• [WHAT IS BEING ASKED]:
Find the line with "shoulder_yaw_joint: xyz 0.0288" in the records below. Copy it and every line after it, up to and including the line with "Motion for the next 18".

[Start of section]

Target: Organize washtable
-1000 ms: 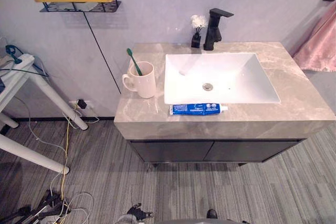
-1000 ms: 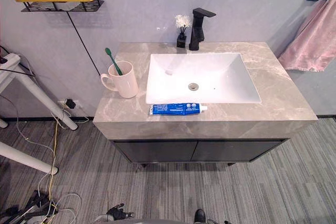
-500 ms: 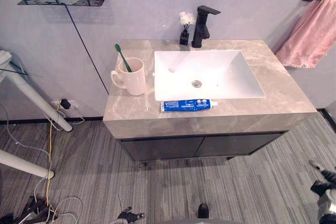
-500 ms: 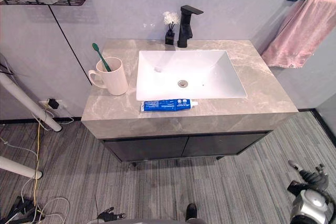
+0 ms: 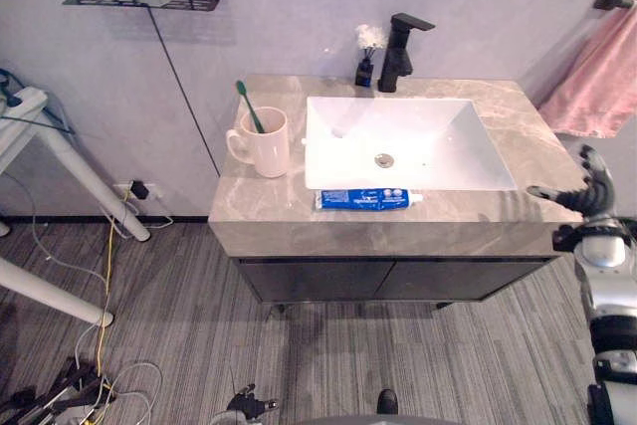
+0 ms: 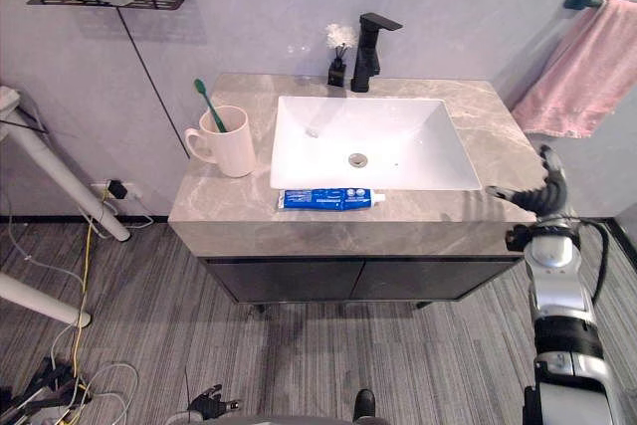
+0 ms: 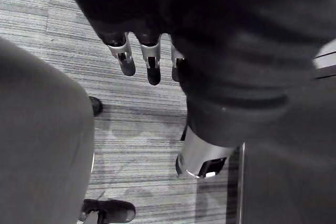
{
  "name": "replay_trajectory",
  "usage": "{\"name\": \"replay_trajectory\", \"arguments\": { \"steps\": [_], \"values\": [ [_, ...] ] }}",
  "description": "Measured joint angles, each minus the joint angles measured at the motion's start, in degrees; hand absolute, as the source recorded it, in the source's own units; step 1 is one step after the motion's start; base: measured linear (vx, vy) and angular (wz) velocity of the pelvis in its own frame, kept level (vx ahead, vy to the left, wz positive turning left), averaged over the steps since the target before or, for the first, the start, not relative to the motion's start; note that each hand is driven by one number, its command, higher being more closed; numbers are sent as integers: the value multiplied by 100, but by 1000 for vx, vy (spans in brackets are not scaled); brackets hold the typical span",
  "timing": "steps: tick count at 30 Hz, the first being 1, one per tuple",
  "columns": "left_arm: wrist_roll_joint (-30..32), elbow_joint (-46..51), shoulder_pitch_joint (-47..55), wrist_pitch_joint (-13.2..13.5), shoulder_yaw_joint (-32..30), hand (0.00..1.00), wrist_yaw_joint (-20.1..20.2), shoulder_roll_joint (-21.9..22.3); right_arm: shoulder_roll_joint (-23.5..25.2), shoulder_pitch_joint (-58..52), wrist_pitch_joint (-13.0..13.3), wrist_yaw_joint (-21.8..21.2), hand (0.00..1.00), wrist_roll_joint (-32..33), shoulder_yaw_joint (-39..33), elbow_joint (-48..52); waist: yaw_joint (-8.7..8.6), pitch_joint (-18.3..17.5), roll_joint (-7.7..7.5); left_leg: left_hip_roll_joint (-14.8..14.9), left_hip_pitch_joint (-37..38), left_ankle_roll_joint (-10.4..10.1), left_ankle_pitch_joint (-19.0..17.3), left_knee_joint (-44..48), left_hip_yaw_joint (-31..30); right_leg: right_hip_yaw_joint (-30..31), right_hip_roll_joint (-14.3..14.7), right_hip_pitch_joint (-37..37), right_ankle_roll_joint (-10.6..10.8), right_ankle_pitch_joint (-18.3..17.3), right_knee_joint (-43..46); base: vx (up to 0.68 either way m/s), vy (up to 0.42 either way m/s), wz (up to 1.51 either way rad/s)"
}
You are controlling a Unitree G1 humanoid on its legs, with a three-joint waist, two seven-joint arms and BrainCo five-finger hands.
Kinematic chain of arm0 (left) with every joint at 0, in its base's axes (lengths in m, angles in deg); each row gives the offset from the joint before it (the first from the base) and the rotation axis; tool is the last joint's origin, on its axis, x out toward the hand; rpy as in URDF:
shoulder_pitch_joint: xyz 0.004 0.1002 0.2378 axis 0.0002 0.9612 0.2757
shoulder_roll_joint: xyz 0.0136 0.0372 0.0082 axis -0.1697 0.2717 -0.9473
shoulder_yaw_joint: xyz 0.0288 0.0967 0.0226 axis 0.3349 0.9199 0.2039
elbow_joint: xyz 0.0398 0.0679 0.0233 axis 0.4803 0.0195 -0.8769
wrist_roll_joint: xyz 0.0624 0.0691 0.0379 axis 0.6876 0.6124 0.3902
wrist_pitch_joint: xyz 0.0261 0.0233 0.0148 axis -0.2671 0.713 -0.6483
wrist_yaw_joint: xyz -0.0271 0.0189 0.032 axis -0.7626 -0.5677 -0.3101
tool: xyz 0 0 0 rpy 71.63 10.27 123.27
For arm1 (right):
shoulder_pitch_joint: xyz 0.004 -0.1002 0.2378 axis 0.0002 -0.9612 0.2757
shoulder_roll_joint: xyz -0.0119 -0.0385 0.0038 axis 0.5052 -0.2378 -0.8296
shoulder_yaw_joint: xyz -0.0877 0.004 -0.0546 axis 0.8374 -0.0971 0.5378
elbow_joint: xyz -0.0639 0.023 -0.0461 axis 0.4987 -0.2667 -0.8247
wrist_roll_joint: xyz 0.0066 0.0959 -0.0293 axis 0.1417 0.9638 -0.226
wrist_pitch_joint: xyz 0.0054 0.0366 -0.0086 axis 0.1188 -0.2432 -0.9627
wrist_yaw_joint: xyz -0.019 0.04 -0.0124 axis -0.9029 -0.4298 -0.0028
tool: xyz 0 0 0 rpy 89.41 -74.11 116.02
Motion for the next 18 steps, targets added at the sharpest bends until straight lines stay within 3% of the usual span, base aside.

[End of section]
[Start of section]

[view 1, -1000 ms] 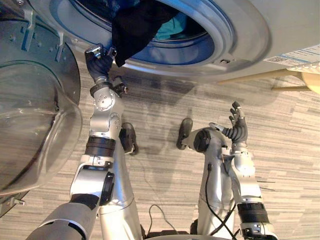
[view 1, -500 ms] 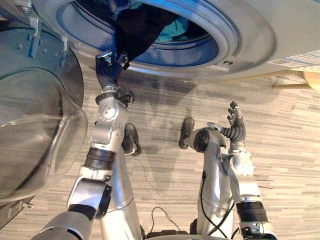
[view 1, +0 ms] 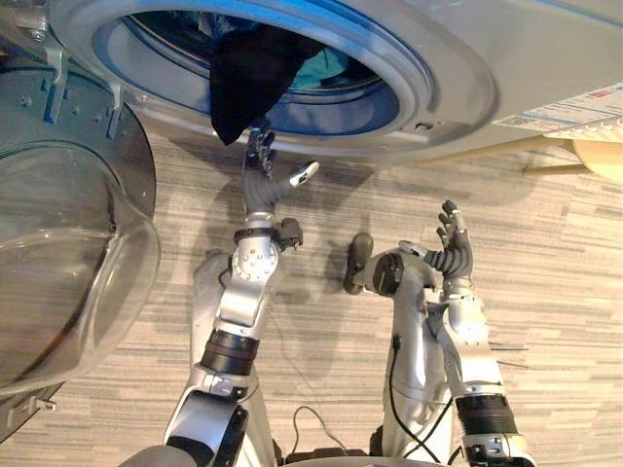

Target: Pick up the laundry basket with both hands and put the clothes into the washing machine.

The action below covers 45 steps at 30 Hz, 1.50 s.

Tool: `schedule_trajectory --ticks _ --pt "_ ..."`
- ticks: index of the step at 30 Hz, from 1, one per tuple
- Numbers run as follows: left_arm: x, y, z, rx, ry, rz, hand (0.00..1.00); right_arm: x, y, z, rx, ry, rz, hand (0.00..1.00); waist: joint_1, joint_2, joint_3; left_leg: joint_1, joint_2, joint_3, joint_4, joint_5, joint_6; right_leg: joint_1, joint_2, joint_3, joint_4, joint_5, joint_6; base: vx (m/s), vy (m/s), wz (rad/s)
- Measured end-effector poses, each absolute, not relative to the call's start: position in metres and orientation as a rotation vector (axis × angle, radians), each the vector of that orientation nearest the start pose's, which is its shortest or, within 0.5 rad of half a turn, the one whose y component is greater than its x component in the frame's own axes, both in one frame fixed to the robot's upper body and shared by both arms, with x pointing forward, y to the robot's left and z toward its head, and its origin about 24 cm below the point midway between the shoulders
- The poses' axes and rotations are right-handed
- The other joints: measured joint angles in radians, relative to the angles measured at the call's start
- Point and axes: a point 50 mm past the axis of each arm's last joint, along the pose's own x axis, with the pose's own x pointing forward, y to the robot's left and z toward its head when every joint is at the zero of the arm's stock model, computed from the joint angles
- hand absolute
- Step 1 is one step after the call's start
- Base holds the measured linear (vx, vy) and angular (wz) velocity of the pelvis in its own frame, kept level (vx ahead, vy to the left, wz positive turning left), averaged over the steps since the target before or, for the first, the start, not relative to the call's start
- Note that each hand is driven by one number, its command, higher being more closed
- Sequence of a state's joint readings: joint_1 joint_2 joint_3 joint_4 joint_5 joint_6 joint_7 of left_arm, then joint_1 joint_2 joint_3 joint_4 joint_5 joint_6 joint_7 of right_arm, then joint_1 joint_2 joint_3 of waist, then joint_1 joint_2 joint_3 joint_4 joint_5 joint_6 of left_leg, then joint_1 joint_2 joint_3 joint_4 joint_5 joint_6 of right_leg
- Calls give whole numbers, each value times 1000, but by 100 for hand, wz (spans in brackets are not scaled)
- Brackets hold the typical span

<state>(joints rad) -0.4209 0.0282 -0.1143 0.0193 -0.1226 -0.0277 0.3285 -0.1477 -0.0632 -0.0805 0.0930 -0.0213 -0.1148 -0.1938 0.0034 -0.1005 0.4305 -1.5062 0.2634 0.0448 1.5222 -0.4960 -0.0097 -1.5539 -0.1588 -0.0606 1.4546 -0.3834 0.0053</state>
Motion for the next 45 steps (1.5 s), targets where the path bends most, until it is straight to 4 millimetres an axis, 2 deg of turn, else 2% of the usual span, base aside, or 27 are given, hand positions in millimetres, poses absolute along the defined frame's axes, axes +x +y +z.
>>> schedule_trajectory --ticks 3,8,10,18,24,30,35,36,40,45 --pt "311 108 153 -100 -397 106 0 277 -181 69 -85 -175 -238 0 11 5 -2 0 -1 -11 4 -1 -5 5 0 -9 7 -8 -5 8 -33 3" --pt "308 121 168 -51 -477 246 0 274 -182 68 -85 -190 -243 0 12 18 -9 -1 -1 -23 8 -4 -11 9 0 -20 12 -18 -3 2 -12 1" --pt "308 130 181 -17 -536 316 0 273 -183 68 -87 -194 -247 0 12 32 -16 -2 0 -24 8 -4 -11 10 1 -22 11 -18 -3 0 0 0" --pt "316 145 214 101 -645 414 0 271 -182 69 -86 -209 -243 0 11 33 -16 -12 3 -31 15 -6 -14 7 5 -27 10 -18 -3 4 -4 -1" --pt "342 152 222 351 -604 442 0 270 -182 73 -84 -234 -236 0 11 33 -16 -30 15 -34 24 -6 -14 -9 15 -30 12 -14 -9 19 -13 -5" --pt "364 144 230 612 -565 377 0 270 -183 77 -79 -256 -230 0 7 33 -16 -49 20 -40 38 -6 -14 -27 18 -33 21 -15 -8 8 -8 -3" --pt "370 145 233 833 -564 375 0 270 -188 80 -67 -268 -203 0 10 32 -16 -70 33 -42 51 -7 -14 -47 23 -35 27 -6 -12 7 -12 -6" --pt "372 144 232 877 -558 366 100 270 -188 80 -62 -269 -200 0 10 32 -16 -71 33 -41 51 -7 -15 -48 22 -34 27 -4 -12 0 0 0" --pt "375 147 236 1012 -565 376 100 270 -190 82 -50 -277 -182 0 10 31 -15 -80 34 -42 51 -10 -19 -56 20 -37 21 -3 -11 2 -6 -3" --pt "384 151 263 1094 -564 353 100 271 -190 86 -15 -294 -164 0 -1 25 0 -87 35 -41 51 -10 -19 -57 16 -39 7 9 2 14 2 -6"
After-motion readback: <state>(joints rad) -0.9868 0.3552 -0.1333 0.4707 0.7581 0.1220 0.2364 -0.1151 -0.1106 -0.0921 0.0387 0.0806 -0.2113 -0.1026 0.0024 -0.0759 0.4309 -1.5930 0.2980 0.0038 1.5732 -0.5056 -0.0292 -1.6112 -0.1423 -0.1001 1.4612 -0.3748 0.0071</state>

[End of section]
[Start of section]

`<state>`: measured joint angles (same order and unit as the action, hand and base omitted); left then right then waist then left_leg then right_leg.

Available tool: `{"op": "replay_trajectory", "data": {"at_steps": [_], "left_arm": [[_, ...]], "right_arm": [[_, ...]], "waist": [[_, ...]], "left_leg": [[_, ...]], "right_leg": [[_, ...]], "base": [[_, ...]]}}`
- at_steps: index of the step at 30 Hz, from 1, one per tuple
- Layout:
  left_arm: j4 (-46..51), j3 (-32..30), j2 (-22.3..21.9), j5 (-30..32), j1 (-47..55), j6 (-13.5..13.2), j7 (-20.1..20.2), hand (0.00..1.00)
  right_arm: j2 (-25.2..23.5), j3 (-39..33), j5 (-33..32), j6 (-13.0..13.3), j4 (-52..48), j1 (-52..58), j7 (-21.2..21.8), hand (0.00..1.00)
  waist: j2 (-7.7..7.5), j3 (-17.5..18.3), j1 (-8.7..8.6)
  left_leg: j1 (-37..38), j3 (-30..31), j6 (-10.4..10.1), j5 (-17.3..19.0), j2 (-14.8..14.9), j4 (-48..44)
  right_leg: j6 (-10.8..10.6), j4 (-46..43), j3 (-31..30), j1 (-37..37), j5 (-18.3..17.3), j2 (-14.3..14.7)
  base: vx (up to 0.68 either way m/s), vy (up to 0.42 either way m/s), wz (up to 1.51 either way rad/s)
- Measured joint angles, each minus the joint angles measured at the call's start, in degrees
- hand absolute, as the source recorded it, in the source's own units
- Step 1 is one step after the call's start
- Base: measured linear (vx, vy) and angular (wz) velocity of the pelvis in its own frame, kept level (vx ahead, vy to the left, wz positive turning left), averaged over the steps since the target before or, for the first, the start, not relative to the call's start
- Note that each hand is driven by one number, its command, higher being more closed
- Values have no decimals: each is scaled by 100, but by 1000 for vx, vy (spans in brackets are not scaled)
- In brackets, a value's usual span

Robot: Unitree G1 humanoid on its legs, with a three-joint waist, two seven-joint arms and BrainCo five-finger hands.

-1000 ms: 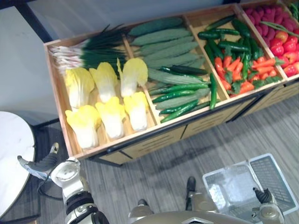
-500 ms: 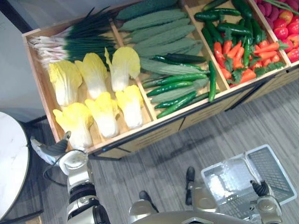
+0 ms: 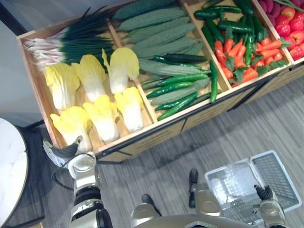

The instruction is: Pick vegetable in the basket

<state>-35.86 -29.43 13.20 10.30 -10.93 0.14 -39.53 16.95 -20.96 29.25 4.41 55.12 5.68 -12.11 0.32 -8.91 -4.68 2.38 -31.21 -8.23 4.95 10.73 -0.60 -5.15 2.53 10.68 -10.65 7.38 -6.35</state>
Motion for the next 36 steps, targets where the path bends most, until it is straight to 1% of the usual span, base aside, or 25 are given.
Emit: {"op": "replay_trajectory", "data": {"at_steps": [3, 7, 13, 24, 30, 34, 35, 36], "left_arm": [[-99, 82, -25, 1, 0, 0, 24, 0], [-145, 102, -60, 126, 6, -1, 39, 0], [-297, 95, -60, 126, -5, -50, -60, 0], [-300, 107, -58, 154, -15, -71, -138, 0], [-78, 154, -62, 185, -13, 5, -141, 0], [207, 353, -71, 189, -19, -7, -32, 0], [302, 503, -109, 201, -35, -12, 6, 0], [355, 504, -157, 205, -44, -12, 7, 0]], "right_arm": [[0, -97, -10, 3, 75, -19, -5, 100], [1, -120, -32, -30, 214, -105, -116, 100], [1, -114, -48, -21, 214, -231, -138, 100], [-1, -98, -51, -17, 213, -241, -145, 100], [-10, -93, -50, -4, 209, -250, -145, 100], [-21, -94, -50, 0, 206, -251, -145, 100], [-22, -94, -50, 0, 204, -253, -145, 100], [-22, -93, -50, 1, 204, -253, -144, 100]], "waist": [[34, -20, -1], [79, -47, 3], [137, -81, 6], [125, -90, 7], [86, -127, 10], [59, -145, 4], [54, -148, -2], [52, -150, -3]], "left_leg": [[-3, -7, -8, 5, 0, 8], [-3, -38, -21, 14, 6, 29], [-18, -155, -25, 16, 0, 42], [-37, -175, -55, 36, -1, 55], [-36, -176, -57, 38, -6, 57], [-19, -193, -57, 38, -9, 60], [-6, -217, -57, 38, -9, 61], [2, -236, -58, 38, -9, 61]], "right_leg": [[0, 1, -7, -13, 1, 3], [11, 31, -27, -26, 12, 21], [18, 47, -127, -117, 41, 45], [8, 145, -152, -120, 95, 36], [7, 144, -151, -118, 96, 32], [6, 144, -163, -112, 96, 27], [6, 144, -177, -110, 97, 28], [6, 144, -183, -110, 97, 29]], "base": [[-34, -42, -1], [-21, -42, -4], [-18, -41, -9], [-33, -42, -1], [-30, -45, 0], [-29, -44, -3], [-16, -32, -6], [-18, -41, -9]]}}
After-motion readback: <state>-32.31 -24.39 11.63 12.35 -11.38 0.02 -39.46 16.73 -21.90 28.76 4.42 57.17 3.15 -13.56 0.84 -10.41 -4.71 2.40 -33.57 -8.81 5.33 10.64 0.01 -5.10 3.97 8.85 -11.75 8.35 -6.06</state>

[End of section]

• [RESPONSE]:
shoulder_yaw_joint: xyz 0.0288 0.0967 0.0226 axis 0.3349 0.9199 0.2039
elbow_joint: xyz 0.0398 0.0679 0.0233 axis 0.4803 0.0195 -0.8769
wrist_roll_joint: xyz 0.0624 0.0691 0.0379 axis 0.6876 0.6124 0.3902
wrist_pitch_joint: xyz 0.0261 0.0233 0.0148 axis -0.2671 0.713 -0.6483
wrist_yaw_joint: xyz -0.0271 0.0189 0.032 axis -0.7626 -0.5677 -0.3101
tool: xyz 0 0 0 rpy 71.63 10.27 123.27
For arm1 (right):
shoulder_pitch_joint: xyz 0.004 -0.1002 0.2378 axis 0.0002 -0.9612 0.2757
shoulder_roll_joint: xyz -0.0119 -0.0385 0.0038 axis 0.5052 -0.2378 -0.8296
shoulder_yaw_joint: xyz -0.0877 0.004 -0.0546 axis 0.8374 -0.0971 0.5378
elbow_joint: xyz -0.0639 0.023 -0.0461 axis 0.4987 -0.2667 -0.8247
wrist_roll_joint: xyz 0.0066 0.0959 -0.0293 axis 0.1417 0.9638 -0.226
wrist_pitch_joint: xyz 0.0054 0.0366 -0.0086 axis 0.1188 -0.2432 -0.9627
wrist_yaw_joint: xyz -0.019 0.04 -0.0124 axis -0.9029 -0.4298 -0.0028
tool: xyz 0 0 0 rpy 89.41 -74.11 116.02
Motion for the next 18 steps, targets added at the sharpest bends until straight lines stay within 3% of the usual span, base aside.

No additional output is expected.